I want to create a new column (currently in a function) that evaluates a column depending on its values (which are finite and known) and fills the new column with elements from another dataset's columns. (Why?, because this second dataset contains parameters to include and has been previously filtered before being used for this data extraction)

I have tried (code from within a function that calls df and params)

    return      df.assign(col3= df.category.map({
      'A': params['column1'] , 
      'B' : params['column2']  , 
      'C': params['column3']     
    #}) )

with error message:

PandasNotImplementedError: The method `pd.Index.__iter__()` is not implemented. If you want to collect your data as an NumPy array, use 'to_numpy()' instead.

which is weird as I have no call to Pandas anywhere

Also I have tried:

    df = df.assign(col3 = None)

    return     df.col3.mask(df.category== 'A', params['column1']) \
                .mask(df.category == 'B' , params['column2'])\
                .mask(df.category == 'C', params['column3'])

In the second case, the returned dataframe has all nan values.

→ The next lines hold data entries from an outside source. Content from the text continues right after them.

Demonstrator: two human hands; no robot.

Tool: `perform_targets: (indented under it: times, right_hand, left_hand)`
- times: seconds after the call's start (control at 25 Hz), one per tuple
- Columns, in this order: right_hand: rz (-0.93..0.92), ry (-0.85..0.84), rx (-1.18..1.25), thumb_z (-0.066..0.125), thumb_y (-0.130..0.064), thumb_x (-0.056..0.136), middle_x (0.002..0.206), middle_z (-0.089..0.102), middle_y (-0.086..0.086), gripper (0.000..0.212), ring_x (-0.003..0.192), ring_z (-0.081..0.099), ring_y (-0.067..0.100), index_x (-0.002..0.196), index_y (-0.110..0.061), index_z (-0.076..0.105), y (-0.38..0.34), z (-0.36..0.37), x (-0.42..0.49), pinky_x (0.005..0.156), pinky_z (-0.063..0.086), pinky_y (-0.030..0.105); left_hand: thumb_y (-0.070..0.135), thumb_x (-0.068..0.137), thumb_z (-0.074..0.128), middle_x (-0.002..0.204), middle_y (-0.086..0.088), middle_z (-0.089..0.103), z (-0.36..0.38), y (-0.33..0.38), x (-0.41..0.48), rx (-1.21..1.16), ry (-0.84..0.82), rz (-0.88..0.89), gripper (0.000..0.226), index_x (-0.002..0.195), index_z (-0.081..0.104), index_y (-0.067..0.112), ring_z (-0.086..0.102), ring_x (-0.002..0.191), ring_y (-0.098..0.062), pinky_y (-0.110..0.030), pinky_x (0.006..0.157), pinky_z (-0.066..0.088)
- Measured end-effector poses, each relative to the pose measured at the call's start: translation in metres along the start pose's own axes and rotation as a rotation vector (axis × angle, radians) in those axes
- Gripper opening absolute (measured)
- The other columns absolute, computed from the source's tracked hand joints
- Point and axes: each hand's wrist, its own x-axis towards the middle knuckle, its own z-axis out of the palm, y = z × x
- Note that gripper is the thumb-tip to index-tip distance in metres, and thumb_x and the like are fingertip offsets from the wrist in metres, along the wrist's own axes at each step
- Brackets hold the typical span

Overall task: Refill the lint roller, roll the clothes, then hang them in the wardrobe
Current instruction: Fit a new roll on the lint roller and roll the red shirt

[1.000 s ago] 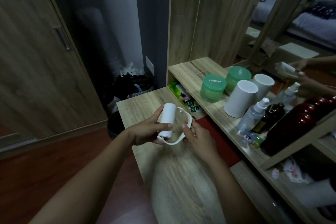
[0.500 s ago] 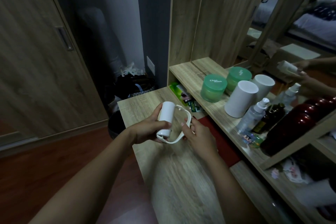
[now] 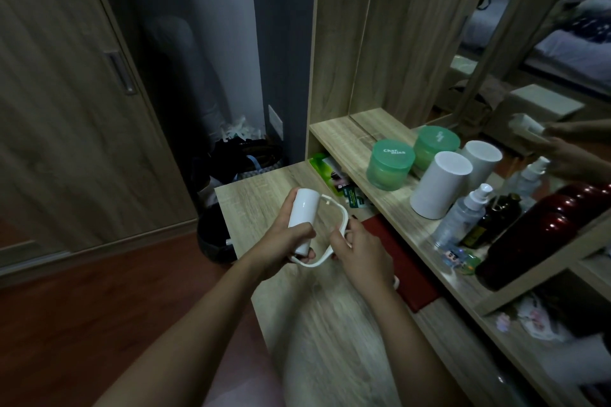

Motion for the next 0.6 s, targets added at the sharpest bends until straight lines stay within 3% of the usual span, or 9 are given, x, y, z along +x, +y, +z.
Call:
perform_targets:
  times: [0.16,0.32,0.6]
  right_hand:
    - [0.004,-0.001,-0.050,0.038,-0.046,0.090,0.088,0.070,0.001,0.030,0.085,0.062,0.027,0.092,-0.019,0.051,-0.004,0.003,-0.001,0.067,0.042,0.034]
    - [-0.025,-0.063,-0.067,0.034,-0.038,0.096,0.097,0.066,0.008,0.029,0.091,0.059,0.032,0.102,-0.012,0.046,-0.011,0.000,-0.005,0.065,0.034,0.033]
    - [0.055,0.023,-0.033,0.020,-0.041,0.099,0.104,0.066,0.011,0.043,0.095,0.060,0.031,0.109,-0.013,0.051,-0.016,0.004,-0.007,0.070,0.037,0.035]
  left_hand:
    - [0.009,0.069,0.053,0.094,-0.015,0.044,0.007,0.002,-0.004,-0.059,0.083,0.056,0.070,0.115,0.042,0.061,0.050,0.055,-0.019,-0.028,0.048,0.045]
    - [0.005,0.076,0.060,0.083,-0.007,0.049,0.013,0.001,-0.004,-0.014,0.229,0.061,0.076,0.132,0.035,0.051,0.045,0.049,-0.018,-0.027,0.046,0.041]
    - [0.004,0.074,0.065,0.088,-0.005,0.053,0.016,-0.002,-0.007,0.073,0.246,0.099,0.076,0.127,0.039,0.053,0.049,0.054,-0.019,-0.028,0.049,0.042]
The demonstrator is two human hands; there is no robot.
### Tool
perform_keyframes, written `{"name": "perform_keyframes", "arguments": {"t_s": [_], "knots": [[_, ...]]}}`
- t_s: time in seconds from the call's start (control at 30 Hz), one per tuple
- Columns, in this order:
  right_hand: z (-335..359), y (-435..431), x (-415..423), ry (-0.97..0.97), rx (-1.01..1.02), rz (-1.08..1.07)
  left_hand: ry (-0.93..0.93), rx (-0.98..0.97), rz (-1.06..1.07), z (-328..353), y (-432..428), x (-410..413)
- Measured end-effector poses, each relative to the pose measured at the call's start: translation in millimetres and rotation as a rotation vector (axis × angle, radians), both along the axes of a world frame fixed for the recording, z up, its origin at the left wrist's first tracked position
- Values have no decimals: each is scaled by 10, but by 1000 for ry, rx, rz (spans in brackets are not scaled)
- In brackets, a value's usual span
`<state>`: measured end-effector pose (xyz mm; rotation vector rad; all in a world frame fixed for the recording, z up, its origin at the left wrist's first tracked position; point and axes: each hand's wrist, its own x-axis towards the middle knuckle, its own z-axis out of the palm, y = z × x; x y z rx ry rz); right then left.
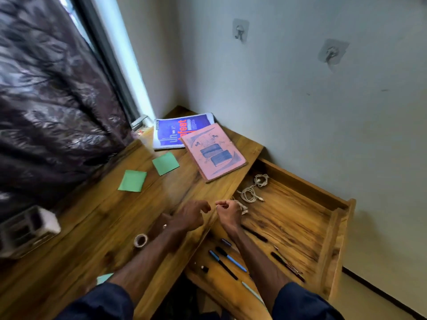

I have also already set 'compute.ops_on_diff_frames' to True


Solution

  • I found a work-around to this issue, but I am still not clear on the why.

    In my case I am making two steps. The first is to reset index of the filtered parameter dataframe.

    params = orig_params.loc[*whatever filtering may fit here*].reset_index()
    

    Secondly, just use the filtered element that we want. If not using this step, the masking will require you to input a series as long as required. Here, we just convert it into a scalar, like:

        temp = df.category
        temp = temp.mask(temp == 'A', params['column1'][0]) \
          .mask(temp == 'B' , params['column2'][0])\
          .mask(temp == 'C', params['column3'][0])
        df1 = df.assign(col3 = temp)
        return df1
    

    Hopefully this is useful. If anybody has a better solution and/or explanation please post it.